__About this task__:
Copy verbatim the block of lines in the entries below whose first line contains "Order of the" and whose last line contains "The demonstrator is". Leave out all other lines.

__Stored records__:
*** Block opens ***
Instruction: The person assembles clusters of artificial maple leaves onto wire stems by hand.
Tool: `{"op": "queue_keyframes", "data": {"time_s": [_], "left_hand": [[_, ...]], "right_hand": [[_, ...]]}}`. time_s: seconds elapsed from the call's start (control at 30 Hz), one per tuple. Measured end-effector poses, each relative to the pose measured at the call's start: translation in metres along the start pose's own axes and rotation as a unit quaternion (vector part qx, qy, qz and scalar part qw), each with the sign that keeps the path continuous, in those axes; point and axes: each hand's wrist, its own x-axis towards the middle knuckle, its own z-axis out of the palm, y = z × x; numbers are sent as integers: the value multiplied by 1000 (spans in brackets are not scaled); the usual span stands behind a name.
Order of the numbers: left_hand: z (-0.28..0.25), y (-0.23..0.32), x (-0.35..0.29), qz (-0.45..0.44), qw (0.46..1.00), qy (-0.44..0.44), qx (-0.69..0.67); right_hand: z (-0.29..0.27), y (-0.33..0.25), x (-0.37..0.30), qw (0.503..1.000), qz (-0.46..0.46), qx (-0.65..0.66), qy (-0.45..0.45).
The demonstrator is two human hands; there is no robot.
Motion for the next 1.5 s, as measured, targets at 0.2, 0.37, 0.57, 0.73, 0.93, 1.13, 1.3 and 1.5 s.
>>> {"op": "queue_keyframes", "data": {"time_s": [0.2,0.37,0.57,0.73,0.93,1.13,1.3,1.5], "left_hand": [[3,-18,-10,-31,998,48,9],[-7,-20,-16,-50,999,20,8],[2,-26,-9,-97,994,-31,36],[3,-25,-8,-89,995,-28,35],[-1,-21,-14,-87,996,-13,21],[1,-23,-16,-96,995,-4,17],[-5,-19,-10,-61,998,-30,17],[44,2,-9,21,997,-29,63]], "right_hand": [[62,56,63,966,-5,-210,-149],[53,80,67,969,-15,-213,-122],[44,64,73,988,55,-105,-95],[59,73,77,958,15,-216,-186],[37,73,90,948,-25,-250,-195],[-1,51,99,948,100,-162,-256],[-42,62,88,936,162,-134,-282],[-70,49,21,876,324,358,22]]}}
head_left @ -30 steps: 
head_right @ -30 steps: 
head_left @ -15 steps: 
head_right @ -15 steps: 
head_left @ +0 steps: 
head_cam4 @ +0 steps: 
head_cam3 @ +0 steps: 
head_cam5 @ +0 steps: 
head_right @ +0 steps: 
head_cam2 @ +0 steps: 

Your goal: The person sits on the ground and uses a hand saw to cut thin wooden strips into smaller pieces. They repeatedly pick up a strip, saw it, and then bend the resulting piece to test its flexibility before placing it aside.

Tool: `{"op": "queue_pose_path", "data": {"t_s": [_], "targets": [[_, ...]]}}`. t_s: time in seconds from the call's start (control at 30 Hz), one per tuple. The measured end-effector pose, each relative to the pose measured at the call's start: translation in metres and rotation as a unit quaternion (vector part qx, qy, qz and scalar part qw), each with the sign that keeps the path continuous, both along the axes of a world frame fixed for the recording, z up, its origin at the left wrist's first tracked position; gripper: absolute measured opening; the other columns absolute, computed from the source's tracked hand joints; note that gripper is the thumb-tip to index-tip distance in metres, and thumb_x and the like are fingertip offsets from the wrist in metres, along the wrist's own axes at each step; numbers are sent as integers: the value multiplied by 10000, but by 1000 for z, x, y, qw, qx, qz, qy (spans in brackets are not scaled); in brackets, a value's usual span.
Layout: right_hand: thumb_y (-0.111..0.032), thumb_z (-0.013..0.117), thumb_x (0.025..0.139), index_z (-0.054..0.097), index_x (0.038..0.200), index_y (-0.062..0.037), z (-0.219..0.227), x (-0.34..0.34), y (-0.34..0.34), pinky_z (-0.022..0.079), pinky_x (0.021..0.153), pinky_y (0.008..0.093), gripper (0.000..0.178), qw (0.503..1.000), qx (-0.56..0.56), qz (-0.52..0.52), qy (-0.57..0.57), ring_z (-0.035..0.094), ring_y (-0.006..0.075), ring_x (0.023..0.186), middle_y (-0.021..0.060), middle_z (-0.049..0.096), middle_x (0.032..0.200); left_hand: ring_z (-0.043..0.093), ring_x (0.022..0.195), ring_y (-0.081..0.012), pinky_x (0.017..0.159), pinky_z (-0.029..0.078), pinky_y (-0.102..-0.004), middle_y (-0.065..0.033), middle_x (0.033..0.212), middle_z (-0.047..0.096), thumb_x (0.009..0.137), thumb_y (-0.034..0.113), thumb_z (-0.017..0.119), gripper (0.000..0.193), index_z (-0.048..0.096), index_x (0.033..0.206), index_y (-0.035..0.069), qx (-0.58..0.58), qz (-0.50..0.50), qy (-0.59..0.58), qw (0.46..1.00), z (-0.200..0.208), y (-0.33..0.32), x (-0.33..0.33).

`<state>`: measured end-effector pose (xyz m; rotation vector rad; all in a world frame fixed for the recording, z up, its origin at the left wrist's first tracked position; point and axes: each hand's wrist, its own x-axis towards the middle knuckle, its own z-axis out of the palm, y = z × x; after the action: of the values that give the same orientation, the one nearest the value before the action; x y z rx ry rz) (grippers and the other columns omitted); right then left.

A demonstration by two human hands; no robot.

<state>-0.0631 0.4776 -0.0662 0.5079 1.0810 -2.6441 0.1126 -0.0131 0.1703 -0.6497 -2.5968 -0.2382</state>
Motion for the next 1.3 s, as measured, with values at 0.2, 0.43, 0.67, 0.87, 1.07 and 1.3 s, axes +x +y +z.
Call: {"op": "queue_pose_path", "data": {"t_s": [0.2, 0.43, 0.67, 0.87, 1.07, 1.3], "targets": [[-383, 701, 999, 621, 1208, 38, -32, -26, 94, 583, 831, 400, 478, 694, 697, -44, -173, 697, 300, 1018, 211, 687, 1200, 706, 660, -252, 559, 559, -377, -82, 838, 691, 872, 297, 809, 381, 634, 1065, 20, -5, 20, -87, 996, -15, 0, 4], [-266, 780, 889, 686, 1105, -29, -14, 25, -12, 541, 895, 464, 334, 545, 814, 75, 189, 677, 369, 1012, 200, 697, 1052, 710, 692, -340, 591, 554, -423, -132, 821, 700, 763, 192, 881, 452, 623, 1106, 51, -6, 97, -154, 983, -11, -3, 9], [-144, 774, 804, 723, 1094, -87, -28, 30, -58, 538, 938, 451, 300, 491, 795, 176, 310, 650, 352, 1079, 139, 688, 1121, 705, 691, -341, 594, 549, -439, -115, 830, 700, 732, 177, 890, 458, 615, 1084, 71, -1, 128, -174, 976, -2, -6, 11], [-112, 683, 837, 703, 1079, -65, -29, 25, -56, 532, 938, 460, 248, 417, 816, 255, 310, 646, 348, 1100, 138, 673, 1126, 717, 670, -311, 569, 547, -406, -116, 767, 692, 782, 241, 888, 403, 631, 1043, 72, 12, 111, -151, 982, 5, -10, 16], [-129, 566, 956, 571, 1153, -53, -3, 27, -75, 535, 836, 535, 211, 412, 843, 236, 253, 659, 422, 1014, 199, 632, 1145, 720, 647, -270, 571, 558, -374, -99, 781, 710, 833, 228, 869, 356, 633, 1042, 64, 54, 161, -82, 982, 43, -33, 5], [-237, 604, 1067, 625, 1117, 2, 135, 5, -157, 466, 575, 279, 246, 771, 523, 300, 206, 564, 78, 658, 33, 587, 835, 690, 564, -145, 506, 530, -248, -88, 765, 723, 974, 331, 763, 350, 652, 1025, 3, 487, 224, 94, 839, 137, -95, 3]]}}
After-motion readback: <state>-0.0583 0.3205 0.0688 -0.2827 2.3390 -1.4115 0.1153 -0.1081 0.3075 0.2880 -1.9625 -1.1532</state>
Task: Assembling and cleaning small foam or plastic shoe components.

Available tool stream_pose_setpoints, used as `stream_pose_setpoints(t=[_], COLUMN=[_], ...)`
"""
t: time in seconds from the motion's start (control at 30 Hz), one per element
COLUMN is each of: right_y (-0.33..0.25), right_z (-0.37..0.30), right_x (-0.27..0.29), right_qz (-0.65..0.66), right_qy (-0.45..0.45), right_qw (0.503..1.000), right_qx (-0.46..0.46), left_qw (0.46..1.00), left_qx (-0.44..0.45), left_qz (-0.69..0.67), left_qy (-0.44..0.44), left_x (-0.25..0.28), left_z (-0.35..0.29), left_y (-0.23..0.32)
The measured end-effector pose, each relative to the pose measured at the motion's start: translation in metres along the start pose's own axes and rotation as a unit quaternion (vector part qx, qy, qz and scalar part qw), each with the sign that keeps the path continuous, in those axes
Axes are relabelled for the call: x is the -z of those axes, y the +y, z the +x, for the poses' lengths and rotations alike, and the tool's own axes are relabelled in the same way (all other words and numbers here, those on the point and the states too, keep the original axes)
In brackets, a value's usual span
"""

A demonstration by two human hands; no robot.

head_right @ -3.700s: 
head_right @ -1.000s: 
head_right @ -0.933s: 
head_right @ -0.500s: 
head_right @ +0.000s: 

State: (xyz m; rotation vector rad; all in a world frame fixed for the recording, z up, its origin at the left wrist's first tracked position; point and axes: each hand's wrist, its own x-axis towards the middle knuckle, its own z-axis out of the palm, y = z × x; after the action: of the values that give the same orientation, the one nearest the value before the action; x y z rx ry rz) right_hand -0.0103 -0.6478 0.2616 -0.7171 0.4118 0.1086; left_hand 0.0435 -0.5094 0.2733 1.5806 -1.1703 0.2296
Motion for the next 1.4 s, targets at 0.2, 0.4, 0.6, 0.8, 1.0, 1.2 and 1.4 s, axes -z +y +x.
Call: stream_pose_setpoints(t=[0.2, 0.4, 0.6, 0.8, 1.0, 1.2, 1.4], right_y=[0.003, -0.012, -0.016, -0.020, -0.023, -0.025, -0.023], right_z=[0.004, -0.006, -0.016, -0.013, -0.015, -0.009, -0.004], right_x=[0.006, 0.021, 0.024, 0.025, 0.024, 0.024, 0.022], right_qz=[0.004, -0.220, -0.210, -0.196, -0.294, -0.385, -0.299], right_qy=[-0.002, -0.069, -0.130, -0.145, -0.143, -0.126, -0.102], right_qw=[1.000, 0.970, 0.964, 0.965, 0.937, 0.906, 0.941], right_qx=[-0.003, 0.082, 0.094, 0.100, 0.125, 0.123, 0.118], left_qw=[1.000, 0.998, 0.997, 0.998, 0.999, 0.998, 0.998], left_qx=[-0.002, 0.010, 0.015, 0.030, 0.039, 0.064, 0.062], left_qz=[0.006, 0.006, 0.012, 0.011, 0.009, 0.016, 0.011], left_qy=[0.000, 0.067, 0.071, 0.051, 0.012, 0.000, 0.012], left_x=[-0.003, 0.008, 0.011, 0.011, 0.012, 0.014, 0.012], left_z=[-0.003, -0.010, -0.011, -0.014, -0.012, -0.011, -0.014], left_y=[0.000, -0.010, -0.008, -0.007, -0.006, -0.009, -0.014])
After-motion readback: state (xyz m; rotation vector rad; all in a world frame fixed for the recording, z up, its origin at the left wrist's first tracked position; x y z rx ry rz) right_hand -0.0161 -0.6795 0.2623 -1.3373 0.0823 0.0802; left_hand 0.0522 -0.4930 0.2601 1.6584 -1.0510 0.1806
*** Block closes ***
__Task response__:
Order of the numbers: left_hand: z (-0.28..0.25), y (-0.23..0.32), x (-0.35..0.29), qz (-0.45..0.44), qw (0.46..1.00), qy (-0.44..0.44), qx (-0.69..0.67); right_hand: z (-0.29..0.27), y (-0.33..0.25), x (-0.37..0.30), qw (0.503..1.000), qz (-0.46..0.46), qx (-0.65..0.66), qy (-0.45..0.45).
The demonstrator is two human hands; there is no robot.

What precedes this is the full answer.